In the field of electronics, especially in the field of PCBA, thermal conditions are critical to the life cycle, performance and function of the device. Environmental conditions often affect how designers lay out their components on a PCB.
With such an emphasis on thermal conditions in the field of electronics, a specific type of thermal analysis must logically be warranted. One such form of analysis is called steady-state thermal analysis, and this is what we will focus on.
What is steady state?
In the field of physics, steady state is a stable state that does not change with time, or a stable state in which changes in one direction are continuously balanced by changes in the other direction. In chemistry, steady state is the situation in which all state variables are constant despite ongoing processes trying to change them.
Fields or areas in discussion may change, but the definition of steady state remains the same. What still remains constant is the detrimental effect of thermal conditions (ie high temperatures) on semiconductor devices.
These conditions are exacerbated by the need for miniaturization, as it involves mounting power semiconductors at smaller distances, utilizing the same heat sink.
Steady State Thermal Analysis
We define steady-state thermal analysis as the analysis of changes in material properties at a constant temperature. Analysis of this nature is essential to access the correct operating parameters of power semiconductor devices.
In electronics, semiconductor devices are adversely affected when junction temperatures reach high enough values, which can lead to melting and thermal runaway.

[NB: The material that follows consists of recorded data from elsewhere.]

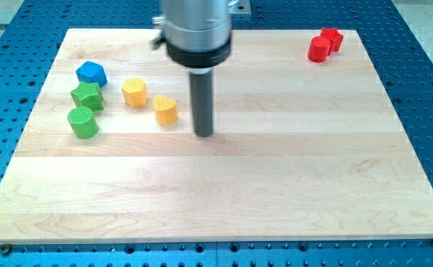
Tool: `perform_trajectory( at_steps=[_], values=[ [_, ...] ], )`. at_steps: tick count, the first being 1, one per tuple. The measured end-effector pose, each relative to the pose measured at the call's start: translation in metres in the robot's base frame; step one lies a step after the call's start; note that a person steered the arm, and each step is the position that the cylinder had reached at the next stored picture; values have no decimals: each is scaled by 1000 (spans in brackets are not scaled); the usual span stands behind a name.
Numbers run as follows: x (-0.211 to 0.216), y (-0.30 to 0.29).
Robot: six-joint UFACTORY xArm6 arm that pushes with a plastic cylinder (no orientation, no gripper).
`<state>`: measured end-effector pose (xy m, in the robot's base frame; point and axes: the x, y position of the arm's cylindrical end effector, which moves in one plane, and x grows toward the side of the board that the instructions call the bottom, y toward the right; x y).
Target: Move the blue triangle vertically above the yellow heart
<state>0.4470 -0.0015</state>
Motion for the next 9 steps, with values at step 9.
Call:
perform_trajectory(
  at_steps=[9],
  values=[
    [-145,-29]
  ],
)
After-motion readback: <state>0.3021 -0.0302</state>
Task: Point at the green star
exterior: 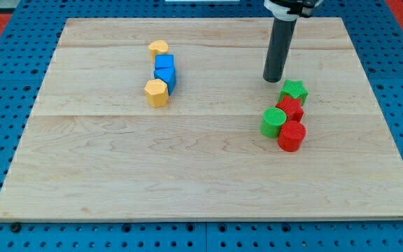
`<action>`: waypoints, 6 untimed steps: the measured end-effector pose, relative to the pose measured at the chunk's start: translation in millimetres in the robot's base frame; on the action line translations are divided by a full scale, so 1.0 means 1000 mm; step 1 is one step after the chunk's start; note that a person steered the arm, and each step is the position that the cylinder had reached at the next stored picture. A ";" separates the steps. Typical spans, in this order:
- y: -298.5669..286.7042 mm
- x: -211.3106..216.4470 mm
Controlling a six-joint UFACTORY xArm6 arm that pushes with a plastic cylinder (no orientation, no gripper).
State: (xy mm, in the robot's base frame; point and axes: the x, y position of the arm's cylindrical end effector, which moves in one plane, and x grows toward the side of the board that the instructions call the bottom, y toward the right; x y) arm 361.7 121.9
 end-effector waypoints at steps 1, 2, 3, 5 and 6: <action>0.000 -0.001; 0.002 -0.019; 0.001 0.002; 0.007 0.000; 0.063 -0.013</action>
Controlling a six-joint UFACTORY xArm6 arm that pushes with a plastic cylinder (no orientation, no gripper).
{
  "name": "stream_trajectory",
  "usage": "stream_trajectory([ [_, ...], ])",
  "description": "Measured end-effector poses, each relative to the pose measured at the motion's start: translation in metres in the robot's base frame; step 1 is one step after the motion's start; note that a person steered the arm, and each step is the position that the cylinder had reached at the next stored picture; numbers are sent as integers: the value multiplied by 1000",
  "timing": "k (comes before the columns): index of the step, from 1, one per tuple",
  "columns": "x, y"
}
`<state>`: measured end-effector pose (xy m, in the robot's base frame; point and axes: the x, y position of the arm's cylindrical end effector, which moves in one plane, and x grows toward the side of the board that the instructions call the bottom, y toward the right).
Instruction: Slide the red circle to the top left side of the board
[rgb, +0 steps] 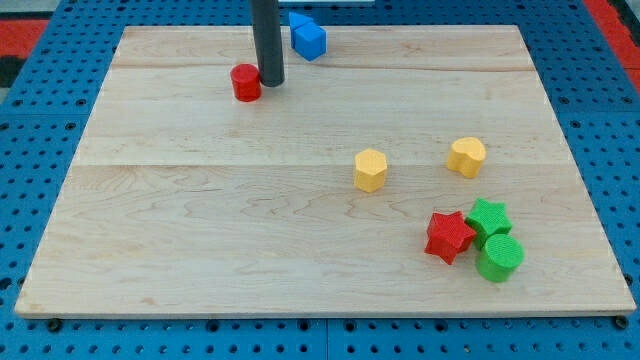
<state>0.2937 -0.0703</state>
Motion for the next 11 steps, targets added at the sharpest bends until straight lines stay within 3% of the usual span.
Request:
stream_trajectory([
  [3, -4, -22],
  [6, 16, 29],
  [10, 41, -153],
  [11, 20, -125],
])
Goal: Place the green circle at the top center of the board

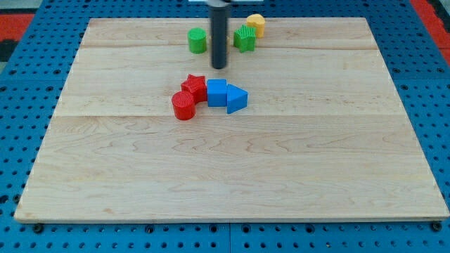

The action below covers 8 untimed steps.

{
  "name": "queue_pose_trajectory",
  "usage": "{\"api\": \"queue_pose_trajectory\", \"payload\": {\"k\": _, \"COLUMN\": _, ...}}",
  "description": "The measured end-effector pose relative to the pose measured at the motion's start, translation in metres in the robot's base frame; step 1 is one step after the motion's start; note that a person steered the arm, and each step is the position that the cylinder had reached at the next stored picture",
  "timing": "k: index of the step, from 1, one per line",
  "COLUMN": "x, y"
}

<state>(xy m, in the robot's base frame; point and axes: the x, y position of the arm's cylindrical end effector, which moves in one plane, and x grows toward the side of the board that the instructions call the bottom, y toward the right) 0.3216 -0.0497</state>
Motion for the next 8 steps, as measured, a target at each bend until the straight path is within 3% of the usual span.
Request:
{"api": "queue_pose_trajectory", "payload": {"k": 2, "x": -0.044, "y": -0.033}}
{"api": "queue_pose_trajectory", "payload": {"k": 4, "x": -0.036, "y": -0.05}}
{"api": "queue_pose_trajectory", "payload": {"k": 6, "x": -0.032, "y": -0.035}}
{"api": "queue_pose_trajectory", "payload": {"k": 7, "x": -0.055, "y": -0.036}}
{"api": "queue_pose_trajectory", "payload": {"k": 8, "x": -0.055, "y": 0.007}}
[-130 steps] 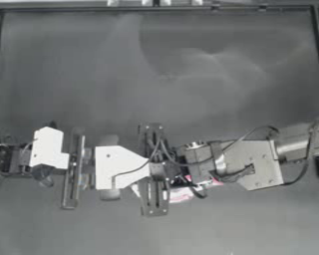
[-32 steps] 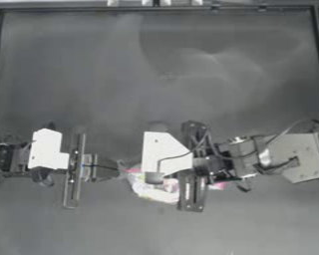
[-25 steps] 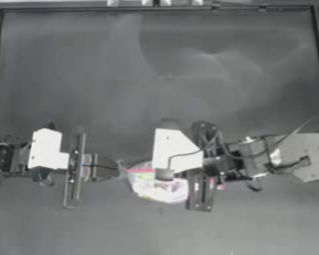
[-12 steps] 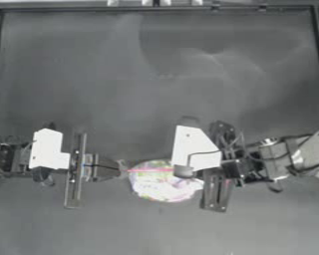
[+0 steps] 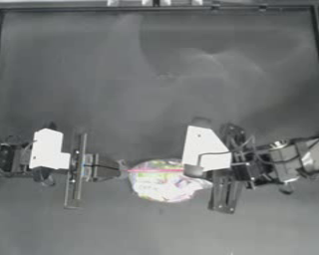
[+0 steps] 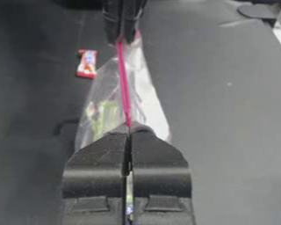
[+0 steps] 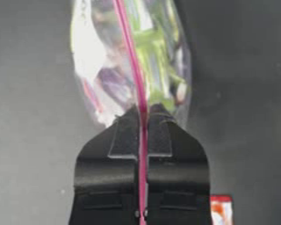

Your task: Put candy in bag

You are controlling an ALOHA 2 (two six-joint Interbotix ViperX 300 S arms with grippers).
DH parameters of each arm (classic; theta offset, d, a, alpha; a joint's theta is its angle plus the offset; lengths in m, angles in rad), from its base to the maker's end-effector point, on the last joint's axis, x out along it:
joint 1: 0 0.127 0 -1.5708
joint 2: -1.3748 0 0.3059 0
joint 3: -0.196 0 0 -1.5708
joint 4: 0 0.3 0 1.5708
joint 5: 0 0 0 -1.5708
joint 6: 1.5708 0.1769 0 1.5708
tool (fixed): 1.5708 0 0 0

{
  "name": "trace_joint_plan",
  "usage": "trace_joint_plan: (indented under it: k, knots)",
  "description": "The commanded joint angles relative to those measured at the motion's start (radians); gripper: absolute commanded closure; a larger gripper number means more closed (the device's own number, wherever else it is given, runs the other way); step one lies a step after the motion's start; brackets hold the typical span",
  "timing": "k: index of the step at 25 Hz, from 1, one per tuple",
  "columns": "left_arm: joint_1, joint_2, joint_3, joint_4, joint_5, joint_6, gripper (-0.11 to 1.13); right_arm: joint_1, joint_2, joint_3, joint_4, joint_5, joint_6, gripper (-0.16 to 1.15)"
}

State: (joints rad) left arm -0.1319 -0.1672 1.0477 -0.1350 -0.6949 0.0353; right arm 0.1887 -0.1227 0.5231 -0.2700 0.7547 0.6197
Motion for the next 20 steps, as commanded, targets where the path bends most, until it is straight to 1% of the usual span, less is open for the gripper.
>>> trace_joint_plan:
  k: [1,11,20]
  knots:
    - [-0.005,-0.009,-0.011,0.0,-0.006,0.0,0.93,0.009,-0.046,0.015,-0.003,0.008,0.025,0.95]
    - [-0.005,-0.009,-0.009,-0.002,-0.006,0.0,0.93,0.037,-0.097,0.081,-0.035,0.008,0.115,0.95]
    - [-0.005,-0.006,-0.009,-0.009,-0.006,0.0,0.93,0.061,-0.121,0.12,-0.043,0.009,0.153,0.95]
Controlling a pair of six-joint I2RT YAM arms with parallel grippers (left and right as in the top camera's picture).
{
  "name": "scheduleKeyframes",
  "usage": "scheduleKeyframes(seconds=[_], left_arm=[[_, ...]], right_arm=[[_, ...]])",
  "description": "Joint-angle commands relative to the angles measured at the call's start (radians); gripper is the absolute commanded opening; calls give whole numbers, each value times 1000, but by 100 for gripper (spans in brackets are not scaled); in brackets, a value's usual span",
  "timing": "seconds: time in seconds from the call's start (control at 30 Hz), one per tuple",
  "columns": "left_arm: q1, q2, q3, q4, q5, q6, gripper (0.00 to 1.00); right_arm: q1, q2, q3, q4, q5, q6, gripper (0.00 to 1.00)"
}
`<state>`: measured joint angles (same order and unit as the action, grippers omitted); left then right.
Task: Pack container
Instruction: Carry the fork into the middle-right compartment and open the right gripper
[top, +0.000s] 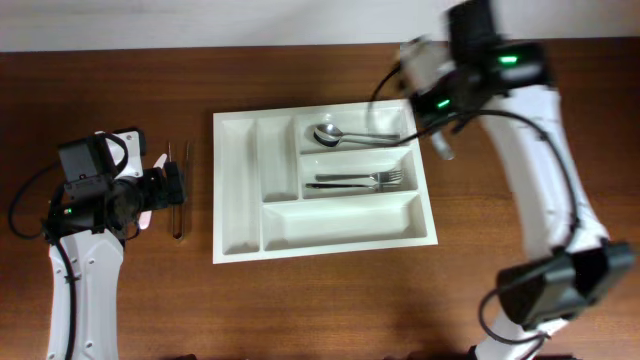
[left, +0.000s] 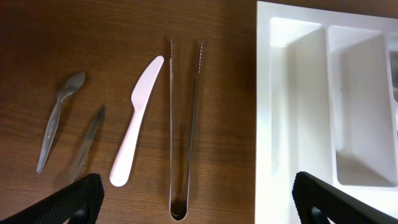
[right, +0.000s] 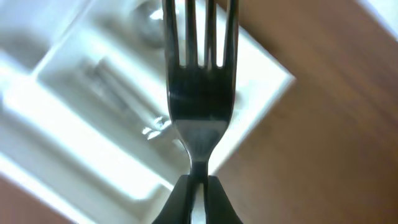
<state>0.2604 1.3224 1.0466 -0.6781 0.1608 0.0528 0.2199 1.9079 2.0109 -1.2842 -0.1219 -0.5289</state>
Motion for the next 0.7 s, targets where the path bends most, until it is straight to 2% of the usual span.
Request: scheduleKeyframes(seconds=[0.0,0.23,0.6,0.67], left_arm=[[5,5,22,-1,-4,16,99],[5,5,22,-1,-4,16,99],[5,5,22,-1,-4,16,99],[5,5,22,-1,-4,16,99]], right_arm=[[89,91,-18,-29,-2,-356,4],[174,214,-18,-35,-2,-681,4],[182,338,-19,19,-25,-694,4],[186,337,-19,37,-23,-679,9]])
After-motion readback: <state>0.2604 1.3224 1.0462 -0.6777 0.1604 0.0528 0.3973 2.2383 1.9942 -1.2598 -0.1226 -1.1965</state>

A steady-state thermal analysis is the final step in a transient thermal analysis. In addition, steady-state thermal analysis is critical to determine heat flow, temperature, heat flux, and thermal gradients in a device under constant heat supply. Steady-state thermal analysis utilizes heat sources such as radiation, convection, and continuous temperature boundaries.
Negative effects of heat on semiconductor devices
Advances in semiconductor technology are synonymous with the constant miniaturization of nearly all electronic devices. However, mitigating overheating remains a top priority regardless of the size parameters of the device. This is especially true for semiconductors, which are evident at the maximum junction temperature specified by their manufacturer. These parameters provide temperature thresholds that control acceptable operating conditions.
This demonstrates the importance of measuring the operating temperature of power semiconductor devices including applications such as thyristors, power MOSFETs, IGBTs and power diodes.